#### RAW DATA:
==========
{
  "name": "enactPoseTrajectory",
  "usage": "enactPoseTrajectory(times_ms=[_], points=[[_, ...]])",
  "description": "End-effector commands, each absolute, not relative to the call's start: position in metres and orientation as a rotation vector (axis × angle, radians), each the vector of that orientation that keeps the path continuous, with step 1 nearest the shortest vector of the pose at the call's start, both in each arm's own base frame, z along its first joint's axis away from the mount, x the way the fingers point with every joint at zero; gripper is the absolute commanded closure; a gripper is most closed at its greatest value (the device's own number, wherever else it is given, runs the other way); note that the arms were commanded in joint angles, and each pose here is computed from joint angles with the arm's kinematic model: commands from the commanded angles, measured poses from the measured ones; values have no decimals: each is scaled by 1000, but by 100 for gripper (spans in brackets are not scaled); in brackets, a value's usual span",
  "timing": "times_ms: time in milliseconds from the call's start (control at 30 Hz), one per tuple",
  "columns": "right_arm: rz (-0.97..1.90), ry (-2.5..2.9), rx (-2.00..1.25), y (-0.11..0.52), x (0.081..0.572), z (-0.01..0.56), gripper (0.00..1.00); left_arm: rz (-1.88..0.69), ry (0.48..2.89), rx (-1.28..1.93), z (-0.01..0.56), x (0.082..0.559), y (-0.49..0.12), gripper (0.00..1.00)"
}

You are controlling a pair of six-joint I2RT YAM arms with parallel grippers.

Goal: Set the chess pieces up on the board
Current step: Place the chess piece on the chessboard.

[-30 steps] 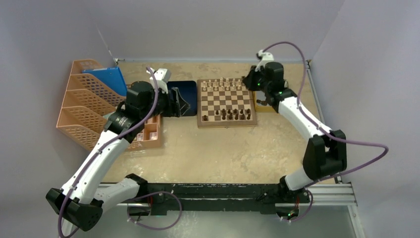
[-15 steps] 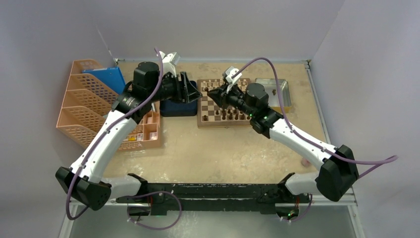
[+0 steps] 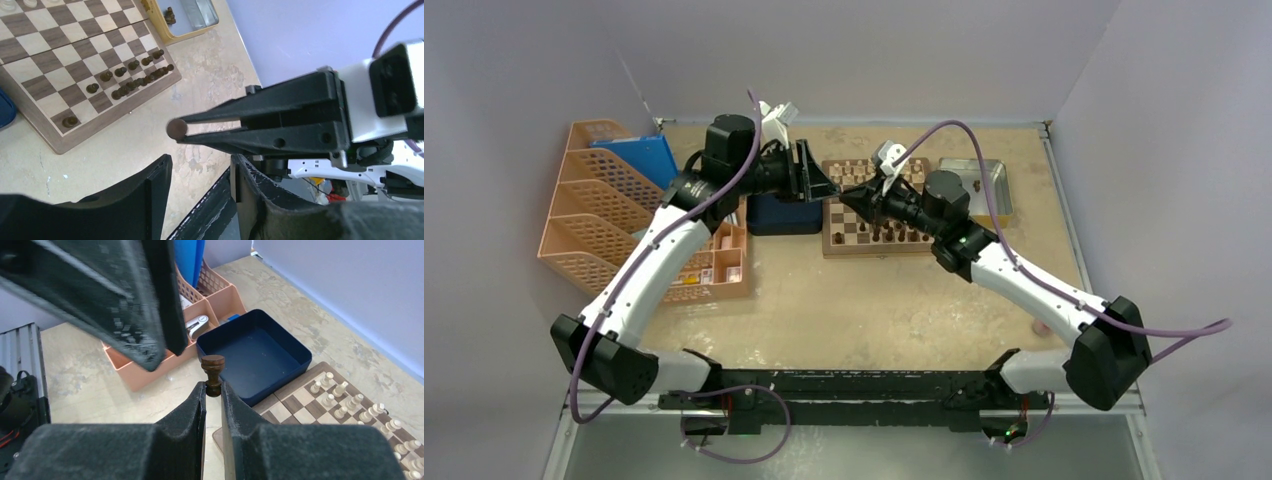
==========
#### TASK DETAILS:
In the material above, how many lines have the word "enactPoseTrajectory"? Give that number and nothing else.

#### EXERCISE OUTPUT:
2